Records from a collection

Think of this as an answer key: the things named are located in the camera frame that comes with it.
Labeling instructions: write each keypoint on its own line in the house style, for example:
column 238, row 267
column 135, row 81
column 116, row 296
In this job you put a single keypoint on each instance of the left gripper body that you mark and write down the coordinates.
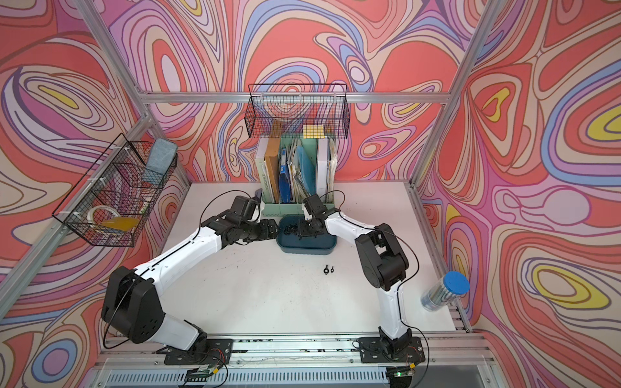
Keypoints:
column 251, row 230

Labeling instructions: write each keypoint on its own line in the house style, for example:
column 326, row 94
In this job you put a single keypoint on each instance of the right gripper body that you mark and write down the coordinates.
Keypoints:
column 306, row 228

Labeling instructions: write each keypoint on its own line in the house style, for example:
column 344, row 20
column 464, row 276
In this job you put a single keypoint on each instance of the teal plastic storage tray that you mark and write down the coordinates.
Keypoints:
column 293, row 244

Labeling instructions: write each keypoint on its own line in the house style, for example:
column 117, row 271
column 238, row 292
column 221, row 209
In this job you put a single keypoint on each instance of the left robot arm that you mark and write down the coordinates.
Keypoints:
column 132, row 303

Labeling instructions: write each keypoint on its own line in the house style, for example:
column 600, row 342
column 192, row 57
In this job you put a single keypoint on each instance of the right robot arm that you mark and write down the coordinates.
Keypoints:
column 384, row 265

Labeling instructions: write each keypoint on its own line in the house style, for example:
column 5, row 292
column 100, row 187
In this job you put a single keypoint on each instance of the pile of black wing nuts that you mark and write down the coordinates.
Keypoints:
column 292, row 229

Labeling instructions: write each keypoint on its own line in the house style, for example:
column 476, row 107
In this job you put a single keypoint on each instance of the blue folder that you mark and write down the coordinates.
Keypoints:
column 285, row 185

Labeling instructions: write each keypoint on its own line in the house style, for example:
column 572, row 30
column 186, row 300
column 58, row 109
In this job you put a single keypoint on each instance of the mint green file organizer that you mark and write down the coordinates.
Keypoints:
column 300, row 155

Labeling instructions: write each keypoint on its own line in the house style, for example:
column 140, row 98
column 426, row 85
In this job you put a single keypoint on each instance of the white binder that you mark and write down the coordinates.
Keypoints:
column 322, row 159

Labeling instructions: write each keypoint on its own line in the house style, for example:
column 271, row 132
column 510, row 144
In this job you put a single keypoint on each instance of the brown folder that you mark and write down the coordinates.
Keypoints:
column 272, row 161

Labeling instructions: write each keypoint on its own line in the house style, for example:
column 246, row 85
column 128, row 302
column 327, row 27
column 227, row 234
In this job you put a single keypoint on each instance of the yellow sticky note pad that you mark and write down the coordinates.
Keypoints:
column 313, row 131

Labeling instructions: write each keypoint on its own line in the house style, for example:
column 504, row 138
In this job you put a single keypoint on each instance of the grey blue sponge block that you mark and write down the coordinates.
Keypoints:
column 161, row 156

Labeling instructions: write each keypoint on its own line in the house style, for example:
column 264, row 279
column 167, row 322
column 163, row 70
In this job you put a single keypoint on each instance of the yellow pad in basket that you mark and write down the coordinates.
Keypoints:
column 122, row 224

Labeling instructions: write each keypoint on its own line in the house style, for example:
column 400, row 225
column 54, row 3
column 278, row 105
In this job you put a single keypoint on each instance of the blue lid clear jar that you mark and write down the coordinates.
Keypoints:
column 452, row 285

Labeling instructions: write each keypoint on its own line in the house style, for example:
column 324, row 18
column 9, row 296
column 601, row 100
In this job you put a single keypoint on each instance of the white tape roll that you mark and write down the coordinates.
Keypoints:
column 101, row 213

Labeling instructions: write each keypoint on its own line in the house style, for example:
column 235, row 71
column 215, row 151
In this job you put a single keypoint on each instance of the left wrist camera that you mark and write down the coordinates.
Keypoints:
column 244, row 209

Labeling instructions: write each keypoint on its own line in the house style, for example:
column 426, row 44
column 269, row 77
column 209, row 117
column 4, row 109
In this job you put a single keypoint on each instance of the black wire basket back wall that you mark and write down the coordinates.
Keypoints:
column 281, row 109

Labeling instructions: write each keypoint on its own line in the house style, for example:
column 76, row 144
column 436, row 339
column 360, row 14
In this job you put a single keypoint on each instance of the black wire basket wall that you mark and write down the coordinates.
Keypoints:
column 118, row 178
column 281, row 109

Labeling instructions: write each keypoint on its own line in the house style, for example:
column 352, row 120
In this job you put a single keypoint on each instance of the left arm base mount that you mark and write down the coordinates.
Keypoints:
column 205, row 352

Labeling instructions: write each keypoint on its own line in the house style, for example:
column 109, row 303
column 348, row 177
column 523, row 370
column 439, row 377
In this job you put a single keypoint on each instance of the black wire basket left wall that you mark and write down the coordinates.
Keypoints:
column 118, row 178

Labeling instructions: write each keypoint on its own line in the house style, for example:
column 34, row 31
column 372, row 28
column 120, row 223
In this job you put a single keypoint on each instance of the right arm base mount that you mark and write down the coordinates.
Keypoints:
column 374, row 350

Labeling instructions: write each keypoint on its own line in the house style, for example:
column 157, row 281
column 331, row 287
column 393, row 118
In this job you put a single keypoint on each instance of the aluminium front rail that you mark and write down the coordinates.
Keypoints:
column 444, row 359

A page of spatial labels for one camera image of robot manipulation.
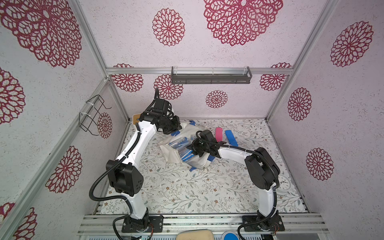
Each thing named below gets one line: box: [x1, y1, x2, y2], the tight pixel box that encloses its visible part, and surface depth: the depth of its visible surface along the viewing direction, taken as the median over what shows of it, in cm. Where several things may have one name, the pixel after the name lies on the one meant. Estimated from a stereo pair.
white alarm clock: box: [276, 174, 292, 196], surface depth 85 cm
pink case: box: [215, 127, 224, 143], surface depth 116 cm
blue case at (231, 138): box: [225, 130, 239, 147], surface depth 111 cm
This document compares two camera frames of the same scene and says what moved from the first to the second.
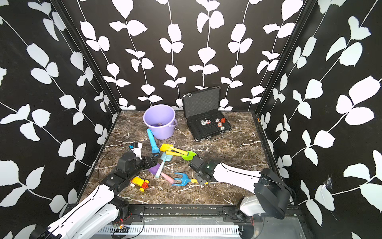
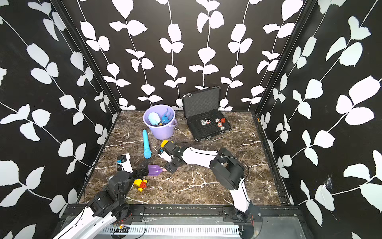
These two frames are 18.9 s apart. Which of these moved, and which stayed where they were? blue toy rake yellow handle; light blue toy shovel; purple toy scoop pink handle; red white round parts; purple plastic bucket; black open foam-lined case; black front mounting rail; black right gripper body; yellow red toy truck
Moved: blue toy rake yellow handle; purple toy scoop pink handle; light blue toy shovel; black right gripper body
Stayed: yellow red toy truck; black front mounting rail; red white round parts; black open foam-lined case; purple plastic bucket
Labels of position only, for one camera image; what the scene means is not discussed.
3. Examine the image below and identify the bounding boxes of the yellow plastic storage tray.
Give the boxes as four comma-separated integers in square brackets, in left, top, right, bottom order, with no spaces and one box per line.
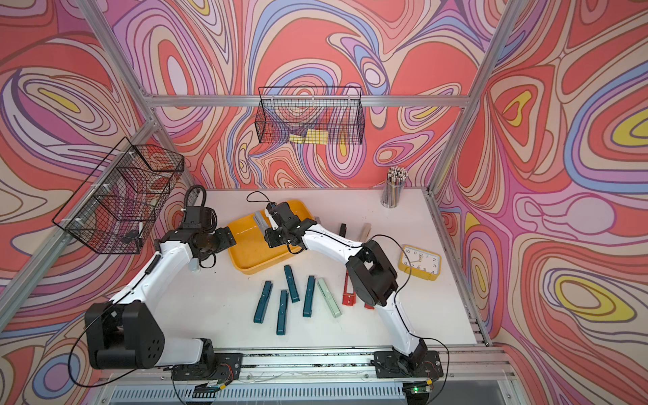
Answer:
[228,209,291,275]

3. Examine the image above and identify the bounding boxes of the grey pruning pliers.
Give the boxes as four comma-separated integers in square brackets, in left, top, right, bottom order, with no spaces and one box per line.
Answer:
[253,211,270,233]

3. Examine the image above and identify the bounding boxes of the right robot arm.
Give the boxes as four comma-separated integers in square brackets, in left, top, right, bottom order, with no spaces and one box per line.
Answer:
[264,202,428,375]

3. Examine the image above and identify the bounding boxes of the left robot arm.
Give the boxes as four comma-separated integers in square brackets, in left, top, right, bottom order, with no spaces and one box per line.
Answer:
[84,206,236,370]

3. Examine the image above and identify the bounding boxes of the teal pliers upper middle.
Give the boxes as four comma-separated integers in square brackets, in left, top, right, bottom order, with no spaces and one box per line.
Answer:
[283,265,300,303]

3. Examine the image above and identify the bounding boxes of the teal pliers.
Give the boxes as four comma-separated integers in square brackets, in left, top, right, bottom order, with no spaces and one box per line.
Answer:
[253,280,273,324]
[302,275,316,317]
[276,290,289,336]
[283,265,300,303]

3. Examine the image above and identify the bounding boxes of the beige pruning pliers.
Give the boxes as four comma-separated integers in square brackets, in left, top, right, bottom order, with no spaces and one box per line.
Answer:
[359,223,371,243]

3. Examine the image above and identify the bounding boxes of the teal pliers right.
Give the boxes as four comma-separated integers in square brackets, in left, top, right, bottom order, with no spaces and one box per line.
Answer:
[302,275,316,317]

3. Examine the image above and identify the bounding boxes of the light green pliers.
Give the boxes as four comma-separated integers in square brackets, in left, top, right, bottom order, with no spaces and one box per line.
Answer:
[317,278,342,318]

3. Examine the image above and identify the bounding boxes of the teal pliers far left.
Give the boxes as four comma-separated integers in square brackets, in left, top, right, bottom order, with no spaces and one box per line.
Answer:
[253,280,273,324]

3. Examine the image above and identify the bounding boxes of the red pliers left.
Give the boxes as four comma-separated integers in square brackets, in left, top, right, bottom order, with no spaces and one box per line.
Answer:
[342,273,356,306]

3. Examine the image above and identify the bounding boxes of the teal pliers lower middle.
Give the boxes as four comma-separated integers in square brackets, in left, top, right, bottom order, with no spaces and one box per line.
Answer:
[276,290,289,336]

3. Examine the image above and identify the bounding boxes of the pencil holder cup with pencils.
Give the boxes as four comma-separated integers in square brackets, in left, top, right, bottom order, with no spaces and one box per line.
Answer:
[381,166,408,209]

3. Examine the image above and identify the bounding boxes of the yellow alarm clock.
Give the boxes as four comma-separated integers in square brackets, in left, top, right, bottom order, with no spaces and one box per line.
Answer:
[398,245,442,281]

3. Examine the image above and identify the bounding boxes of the black wire basket left wall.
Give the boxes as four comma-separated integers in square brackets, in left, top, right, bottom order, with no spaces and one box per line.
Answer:
[52,138,185,255]

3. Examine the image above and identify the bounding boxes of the black wire basket wall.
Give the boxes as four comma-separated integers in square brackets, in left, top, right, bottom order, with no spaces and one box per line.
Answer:
[52,138,185,255]
[255,84,366,145]

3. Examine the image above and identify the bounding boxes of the black wire basket back wall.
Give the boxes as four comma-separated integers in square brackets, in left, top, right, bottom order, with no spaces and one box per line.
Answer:
[255,84,366,145]

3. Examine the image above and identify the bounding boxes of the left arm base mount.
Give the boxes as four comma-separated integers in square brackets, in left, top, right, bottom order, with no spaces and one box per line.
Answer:
[171,353,243,382]

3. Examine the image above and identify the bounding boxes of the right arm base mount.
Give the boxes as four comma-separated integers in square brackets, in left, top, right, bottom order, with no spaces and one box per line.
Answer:
[370,350,445,381]

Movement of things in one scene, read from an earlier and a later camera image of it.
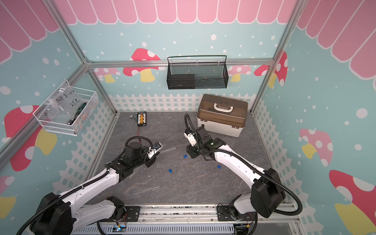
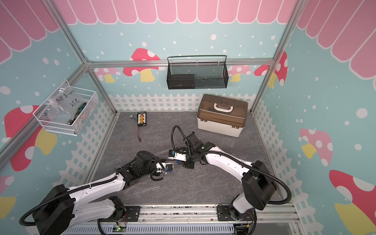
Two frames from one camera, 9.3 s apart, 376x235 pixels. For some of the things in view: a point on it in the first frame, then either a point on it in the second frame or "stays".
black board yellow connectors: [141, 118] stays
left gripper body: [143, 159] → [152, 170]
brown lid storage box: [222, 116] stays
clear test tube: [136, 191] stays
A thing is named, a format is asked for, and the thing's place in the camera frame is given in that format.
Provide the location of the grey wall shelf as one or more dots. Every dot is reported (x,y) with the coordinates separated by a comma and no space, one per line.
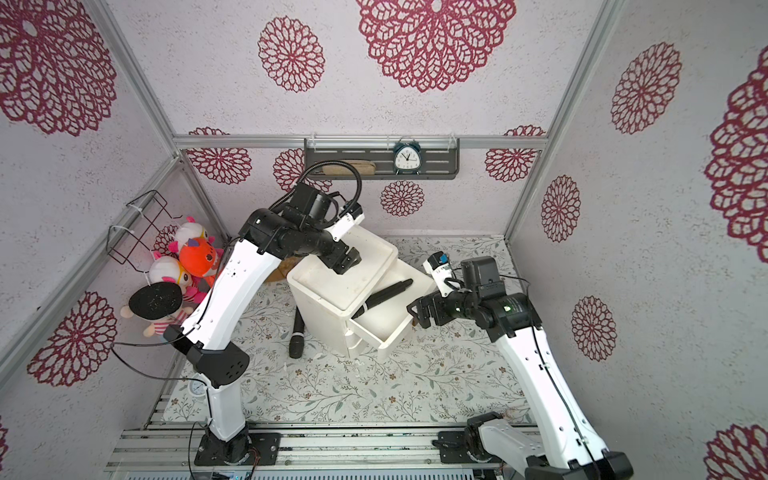
(439,156)

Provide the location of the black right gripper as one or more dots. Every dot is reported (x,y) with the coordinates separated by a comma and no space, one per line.
(429,308)

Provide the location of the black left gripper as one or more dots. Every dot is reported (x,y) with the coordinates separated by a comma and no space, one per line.
(335,261)

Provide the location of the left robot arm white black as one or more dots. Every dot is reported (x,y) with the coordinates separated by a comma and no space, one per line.
(205,337)

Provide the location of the white top drawer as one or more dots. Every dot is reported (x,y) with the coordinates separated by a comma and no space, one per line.
(385,326)

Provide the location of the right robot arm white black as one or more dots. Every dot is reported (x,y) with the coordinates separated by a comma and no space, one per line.
(568,446)

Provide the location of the white small alarm clock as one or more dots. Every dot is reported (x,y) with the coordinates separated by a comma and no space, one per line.
(197,387)

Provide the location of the white three-drawer cabinet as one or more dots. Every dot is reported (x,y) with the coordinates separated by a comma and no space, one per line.
(327,300)

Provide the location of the pink white plush lower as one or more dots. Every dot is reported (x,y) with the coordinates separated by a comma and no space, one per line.
(168,269)

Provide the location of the orange fish plush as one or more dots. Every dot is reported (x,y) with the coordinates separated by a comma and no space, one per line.
(201,259)

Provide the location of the floral table mat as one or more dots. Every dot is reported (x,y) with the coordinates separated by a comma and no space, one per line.
(439,375)

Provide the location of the brown plush toy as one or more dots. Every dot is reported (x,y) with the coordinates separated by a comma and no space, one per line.
(283,269)

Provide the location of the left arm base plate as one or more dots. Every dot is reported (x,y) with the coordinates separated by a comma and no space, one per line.
(260,449)

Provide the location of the black-haired doll striped shirt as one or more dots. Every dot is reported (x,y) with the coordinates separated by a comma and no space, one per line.
(159,305)

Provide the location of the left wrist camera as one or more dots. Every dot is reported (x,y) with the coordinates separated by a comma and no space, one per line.
(312,209)

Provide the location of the pink white plush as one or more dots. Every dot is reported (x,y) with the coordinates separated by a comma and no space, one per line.
(190,229)
(168,269)

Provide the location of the black wire wall basket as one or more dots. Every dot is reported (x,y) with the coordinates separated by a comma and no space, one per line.
(150,229)

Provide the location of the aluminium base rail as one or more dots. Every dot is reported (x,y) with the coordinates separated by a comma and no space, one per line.
(172,449)

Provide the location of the teal alarm clock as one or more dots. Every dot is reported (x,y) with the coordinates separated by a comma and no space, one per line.
(407,158)

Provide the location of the pink white plush upper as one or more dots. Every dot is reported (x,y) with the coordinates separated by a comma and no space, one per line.
(190,229)

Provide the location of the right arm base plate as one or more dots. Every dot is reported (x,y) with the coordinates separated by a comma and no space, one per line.
(455,447)

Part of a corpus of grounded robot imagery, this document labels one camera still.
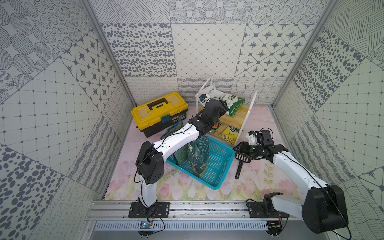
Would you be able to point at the aluminium mounting rail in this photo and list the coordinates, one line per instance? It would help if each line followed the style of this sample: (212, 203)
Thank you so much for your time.
(179, 210)

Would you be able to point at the white green fertilizer bag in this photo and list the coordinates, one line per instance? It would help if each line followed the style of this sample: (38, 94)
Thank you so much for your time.
(233, 102)

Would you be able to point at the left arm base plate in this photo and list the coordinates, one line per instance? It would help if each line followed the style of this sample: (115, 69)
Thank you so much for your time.
(157, 210)

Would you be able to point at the teal plastic basket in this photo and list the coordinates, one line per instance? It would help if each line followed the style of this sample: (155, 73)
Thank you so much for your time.
(220, 159)

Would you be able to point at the dark green fertilizer bag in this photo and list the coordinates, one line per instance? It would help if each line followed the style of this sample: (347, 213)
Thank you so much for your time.
(198, 155)

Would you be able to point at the yellow flower fertilizer bag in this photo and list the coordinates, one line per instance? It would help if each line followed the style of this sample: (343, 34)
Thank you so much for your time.
(230, 135)

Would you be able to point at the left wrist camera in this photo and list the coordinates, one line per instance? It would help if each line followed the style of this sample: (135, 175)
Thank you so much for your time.
(203, 98)

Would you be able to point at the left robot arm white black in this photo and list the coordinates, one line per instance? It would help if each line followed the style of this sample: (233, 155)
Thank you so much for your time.
(151, 158)

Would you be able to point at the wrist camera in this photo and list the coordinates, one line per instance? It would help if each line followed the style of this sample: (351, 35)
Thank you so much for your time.
(203, 98)
(252, 138)

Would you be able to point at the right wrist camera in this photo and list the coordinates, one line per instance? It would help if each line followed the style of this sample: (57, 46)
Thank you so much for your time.
(252, 138)

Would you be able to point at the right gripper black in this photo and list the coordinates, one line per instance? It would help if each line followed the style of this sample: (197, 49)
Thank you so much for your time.
(243, 149)

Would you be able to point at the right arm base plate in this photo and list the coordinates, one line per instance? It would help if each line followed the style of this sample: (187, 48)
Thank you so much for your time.
(257, 210)

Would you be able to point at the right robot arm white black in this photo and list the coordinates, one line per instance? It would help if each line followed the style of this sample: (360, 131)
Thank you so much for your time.
(324, 207)

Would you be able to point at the black slotted scoop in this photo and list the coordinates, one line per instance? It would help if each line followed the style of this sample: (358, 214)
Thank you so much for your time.
(243, 159)

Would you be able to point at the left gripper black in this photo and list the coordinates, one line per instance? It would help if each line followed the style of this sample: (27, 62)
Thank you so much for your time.
(214, 100)

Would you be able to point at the green fruit picture bag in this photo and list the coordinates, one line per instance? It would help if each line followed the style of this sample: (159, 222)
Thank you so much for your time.
(215, 127)

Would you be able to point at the yellow black toolbox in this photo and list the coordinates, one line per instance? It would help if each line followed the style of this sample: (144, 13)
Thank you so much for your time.
(160, 114)

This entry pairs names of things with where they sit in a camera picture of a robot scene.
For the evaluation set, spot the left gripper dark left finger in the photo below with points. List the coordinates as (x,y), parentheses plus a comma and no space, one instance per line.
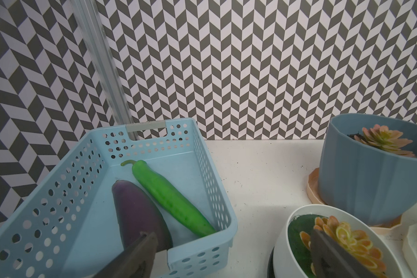
(136,261)

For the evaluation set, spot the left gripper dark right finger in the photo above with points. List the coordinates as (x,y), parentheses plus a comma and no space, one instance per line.
(330,260)

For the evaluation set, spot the white pot yellow-green succulent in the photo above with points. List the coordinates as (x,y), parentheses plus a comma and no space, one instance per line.
(292,259)

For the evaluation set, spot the blue-grey plant pot pink succulent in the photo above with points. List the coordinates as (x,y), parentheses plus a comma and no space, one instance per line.
(373,185)

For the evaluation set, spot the purple toy eggplant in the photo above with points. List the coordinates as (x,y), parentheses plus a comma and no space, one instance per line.
(138,215)

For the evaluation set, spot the dark round saucer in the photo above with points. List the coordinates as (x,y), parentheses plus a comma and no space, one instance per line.
(270,269)

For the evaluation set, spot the green toy cucumber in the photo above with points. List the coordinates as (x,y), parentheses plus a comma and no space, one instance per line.
(170,198)

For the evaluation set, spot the cork coaster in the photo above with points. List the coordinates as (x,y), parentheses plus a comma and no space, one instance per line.
(314,197)

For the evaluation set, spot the light blue plastic basket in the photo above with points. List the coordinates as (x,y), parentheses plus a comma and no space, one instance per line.
(68,228)

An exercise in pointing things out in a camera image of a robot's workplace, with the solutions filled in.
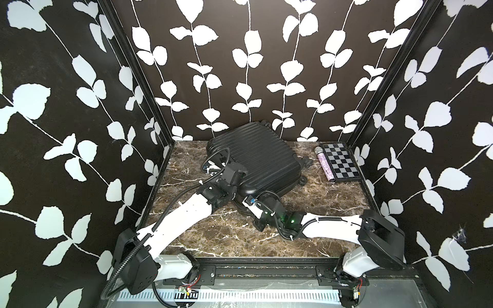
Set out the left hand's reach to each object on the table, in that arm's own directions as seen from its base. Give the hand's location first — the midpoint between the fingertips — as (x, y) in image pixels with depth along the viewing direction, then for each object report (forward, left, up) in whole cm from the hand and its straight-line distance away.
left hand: (235, 165), depth 79 cm
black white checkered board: (+18, -60, -23) cm, 67 cm away
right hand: (-14, -4, -14) cm, 20 cm away
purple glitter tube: (+26, -49, -22) cm, 60 cm away
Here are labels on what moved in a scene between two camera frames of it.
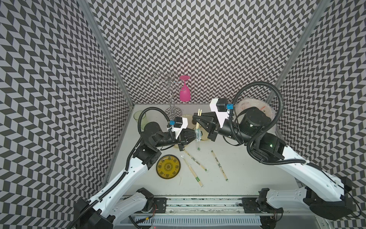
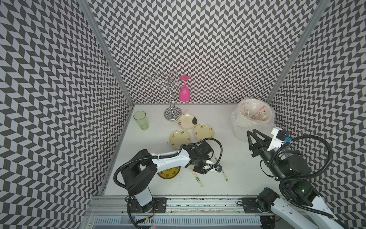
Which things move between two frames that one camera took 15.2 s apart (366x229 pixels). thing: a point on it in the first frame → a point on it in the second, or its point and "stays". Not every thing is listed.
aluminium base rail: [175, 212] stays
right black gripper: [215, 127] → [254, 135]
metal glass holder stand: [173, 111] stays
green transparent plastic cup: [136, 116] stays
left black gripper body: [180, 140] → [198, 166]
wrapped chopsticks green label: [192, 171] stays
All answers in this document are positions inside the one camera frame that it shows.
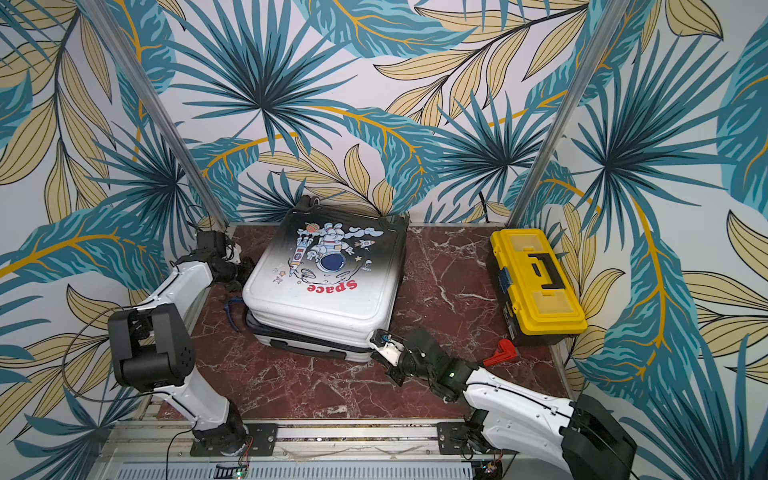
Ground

*WORK TO BE COMPLETED*: Where a line in the entries holds "what", copy that line.

*SOLVED PROBLEM*:
Each thing named below gets one line: box: [x1, y1, x2, y2], the tight pixel box that encloses its visible part, and surface depth: the depth of its visible surface along the viewing direction, taken as the median over what shows of it, in cm. Where several things may have one name, the pixel after the name lies on the one meant. Estimated from a stereo pair.
This document compares two camera frames of the same scene and says what moved from the first to the second.
Labels of position only, for one camera image; what the scene means is not discussed.
Here are labels on what moved in a scene between two camera frames of it.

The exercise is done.